Acute pancreatitis is an example of a disease process possibly affected by method of feeding (total parenteral nutrition [TPN] versus total enteral nutrition [TEN]). In a prospective study of 54 patients with acute mild pancreatitis, catheter sepsis was 10 times higher in the TPN group than in control subjects who received intravenous fluids only. In the same study, pneumothorax occurred only in the TPN group, and length of hospital stay was longer in the TPN group. This study suggests a significant risk associated with giving TPN to patients with mild pancreatitis.

Based on recent recommendations from the American Society of Parenteral and Enteral Nutrition, patients with mild pancreatitis, who typically resume eating within 7 to 10 days of leaving the hospital, should not receive TEN or TPN unless they have lost significant weight, defined as greater than 10% of usual weight, in the previous 6 months. A study compared complications in 38 patients with severe acute pancreatitis treated with either TEN or TPN. Septic complications, hyperglycemia, peripancreatic necrosis, and cost were all greater in those patients who had received TPN. Mortality rate was similar in the two groups.

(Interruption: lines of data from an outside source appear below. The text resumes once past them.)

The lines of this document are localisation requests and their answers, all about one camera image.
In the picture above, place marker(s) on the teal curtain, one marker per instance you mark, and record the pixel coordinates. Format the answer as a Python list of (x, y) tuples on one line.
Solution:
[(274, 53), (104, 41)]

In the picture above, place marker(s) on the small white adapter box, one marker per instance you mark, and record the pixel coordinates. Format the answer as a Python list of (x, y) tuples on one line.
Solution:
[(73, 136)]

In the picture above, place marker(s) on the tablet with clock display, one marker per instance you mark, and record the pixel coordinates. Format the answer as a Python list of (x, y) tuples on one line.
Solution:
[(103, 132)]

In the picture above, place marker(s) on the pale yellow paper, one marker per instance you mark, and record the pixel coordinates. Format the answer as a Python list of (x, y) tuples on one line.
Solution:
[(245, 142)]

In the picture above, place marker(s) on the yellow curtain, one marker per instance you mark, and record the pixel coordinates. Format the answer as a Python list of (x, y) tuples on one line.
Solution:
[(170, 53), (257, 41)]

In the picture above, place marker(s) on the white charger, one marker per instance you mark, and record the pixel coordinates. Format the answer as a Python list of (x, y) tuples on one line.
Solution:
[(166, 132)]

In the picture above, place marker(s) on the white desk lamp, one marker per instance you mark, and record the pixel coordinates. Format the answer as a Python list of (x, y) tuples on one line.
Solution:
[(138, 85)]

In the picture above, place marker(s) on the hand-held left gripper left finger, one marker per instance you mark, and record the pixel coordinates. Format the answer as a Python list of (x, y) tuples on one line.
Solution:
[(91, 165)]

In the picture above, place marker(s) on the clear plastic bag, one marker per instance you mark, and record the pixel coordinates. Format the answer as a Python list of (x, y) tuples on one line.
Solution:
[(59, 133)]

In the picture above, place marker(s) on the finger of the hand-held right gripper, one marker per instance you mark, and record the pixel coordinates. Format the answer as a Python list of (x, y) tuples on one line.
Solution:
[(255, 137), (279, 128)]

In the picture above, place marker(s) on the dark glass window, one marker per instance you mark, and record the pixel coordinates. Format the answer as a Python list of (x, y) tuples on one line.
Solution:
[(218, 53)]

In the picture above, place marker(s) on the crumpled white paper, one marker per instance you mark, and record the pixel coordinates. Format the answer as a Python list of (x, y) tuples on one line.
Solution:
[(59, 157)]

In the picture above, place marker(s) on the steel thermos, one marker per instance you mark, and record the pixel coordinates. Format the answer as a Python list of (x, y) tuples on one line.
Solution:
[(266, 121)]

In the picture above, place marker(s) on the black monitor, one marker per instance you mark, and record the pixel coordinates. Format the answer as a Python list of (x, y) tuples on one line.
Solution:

Another prospective study of 34 patients with severe pancreatitis compared outcomes with TEN and TPN and found that multiorgan failure, abdominal sepsis, and mortality were greater in the TPN group. In addition, markers of disease severity—including C-reactive protein, Acute Physiology and Chronic Health Evaluation II score, and immunoglobulin M endotoxin—were all higher in patients receiving TPN. Although bacterial translocation was not formally evaluated, TEN might have reduced bacterial translocation compared with TPN, explaining why outcomes were better with TEN. Another study of 156 patients with pancreatitis reported that hypocaloric feeding with TEN resulted in fewer septic and metabolic complications than TPN feeding. More than 50% of the TPN patients were hyperglycemic versus only 15% of TEN patients. Despite fewer complications in the TEN group, mortality rates were the same in both groups. Current data support the superiority of TEN over TPN in managing patients with acute severe pancreatitis.

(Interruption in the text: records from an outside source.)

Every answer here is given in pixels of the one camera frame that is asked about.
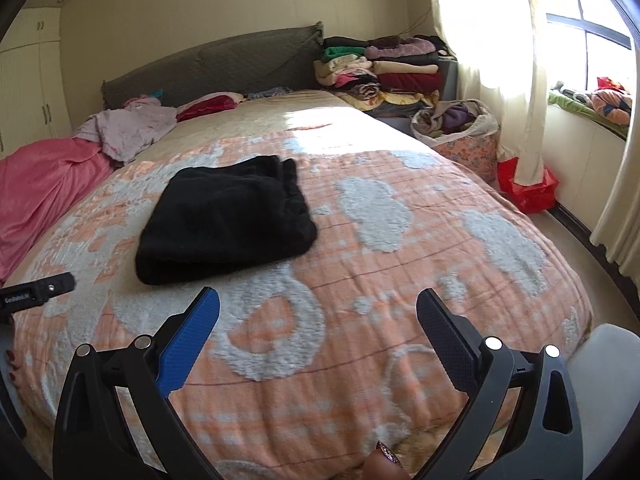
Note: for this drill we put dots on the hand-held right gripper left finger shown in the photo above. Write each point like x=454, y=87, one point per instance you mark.
x=190, y=340

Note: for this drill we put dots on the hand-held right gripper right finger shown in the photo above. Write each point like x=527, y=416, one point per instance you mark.
x=450, y=340

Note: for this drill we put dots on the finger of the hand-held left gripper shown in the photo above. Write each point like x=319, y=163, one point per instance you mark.
x=55, y=287

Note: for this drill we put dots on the black sweater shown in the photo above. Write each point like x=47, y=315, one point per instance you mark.
x=225, y=220

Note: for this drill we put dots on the white bag of clothes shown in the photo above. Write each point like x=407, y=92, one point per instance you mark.
x=455, y=120

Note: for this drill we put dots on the stack of folded clothes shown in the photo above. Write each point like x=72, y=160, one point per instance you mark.
x=400, y=75

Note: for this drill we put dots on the person's left hand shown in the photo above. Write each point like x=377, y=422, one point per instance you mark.
x=15, y=370

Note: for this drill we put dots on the person's right hand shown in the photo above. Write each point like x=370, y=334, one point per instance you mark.
x=385, y=465

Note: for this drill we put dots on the peach patterned bed blanket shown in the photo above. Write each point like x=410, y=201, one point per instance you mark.
x=400, y=285

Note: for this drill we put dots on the pink blanket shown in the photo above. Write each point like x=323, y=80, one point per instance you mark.
x=45, y=185

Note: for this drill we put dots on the white padded chair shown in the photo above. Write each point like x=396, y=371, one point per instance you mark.
x=600, y=385

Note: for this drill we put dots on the red plastic bag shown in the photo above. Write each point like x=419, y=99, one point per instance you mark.
x=530, y=192

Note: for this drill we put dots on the lavender garment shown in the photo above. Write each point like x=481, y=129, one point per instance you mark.
x=130, y=127

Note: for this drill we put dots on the floral storage box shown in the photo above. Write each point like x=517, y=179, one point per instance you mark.
x=470, y=157

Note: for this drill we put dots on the white wardrobe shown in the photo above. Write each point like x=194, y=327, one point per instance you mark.
x=25, y=90

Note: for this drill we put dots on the cream curtain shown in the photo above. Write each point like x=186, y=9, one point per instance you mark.
x=490, y=35
x=620, y=210

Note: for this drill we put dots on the teal cloth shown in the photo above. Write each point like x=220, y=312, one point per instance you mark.
x=157, y=94

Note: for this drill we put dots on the red pillow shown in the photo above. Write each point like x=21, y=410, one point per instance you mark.
x=207, y=106

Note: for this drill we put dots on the grey bedside cabinet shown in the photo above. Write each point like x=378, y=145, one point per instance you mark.
x=448, y=82

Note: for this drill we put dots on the dark patterned pillow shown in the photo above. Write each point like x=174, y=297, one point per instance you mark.
x=267, y=93

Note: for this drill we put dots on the grey padded headboard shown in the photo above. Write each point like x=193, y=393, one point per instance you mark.
x=225, y=65

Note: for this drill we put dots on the colourful windowsill cloth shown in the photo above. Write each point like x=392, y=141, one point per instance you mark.
x=610, y=102

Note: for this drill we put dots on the window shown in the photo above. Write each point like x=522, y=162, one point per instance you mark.
x=565, y=50

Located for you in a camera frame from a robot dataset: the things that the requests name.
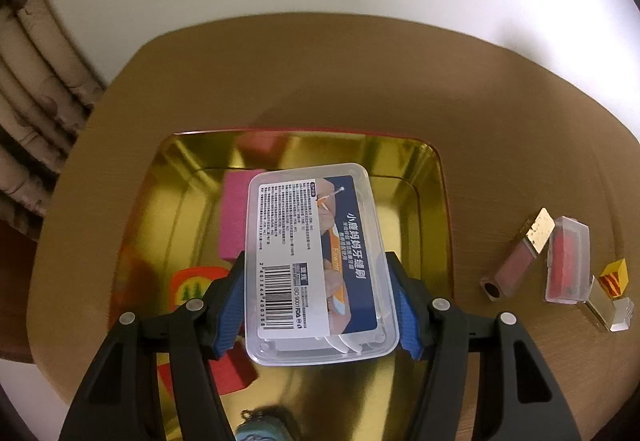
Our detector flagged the beige patterned curtain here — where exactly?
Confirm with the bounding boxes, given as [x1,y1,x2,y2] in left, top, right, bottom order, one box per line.
[0,0,108,242]

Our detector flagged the pink lip gloss gold cap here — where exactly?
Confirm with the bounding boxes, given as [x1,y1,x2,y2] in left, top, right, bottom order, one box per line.
[479,207,555,303]

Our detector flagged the small blue patterned case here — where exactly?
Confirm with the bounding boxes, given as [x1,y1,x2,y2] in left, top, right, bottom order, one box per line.
[235,410,301,441]

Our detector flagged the red tin tree label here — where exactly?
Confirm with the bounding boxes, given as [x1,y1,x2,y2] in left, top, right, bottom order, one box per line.
[169,266,231,309]

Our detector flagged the silver box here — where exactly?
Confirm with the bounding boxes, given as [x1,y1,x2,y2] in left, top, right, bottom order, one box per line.
[585,275,617,329]

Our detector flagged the gold tin box red sides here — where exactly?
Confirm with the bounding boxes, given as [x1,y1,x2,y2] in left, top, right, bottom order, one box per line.
[107,128,456,441]

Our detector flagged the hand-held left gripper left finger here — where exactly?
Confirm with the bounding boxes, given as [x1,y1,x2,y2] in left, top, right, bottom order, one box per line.
[59,251,247,441]

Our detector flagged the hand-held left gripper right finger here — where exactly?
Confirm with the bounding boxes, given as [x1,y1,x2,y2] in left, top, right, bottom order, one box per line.
[385,251,582,441]

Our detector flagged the yellow block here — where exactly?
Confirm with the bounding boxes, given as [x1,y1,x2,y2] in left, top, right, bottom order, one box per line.
[598,258,629,298]

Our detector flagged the clear plastic box printed label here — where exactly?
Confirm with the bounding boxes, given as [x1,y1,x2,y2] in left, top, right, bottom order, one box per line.
[244,162,401,367]

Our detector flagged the red block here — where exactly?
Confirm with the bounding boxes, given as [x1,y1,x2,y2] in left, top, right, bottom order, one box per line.
[157,348,258,397]

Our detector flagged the pink block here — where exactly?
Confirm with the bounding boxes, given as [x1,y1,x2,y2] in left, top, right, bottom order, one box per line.
[217,168,268,262]

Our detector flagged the small clear box red contents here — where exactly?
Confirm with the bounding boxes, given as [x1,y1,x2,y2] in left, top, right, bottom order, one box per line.
[544,216,591,306]

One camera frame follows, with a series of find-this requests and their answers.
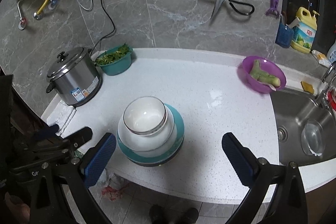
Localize black shoe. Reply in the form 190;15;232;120
181;207;199;224

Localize stainless steel rice cooker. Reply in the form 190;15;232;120
46;46;103;106

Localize red and white plastic bag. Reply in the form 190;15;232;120
101;172;129;199

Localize red mat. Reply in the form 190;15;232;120
327;90;336;111

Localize white spray bottle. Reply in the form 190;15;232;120
326;39;336;63

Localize purple plastic basin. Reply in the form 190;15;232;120
238;56;287;94

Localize white and yellow packet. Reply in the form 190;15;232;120
311;49;332;67

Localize large white bowl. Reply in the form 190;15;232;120
117;109;176;153

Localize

In patients with chronic pancreatitis, the cause of malnutrition is multifactorial, including fear of postprandial abdominal pain (sitophobia), steatorrhea, anorexia, and often coexistent alcoholism. Steatorrhea and azotorrhea (fecal protein loss) occur when lipase and trypsin secretion are reduced by 90%. Nutritional management first begins with appropriate management of a patient's abdominal pain. Analgesics should be given at least 30 minutes before meals to prevent postprandial exacerbation of pain. Meta-analysis failed to show a beneficial effect of exogenous pancreatic enzyme replacement in relieving abdominal pain. Treatment of exocrine insufficiency focuses on giving adequate pancreatic enzymes. The minimal dose of lipase required is 28,000 IU/meal. Enzymes should be given with meals to ensure adequate mixing with food. Weight maintenance, symptomatic improvement of diarrhea, and decreased 72-hour fecal fat excretion are the goals of therapy. Dietary fat intake should not be restricted. Fat-soluble vitamins and vitamin B 12 should be replaced if necessary.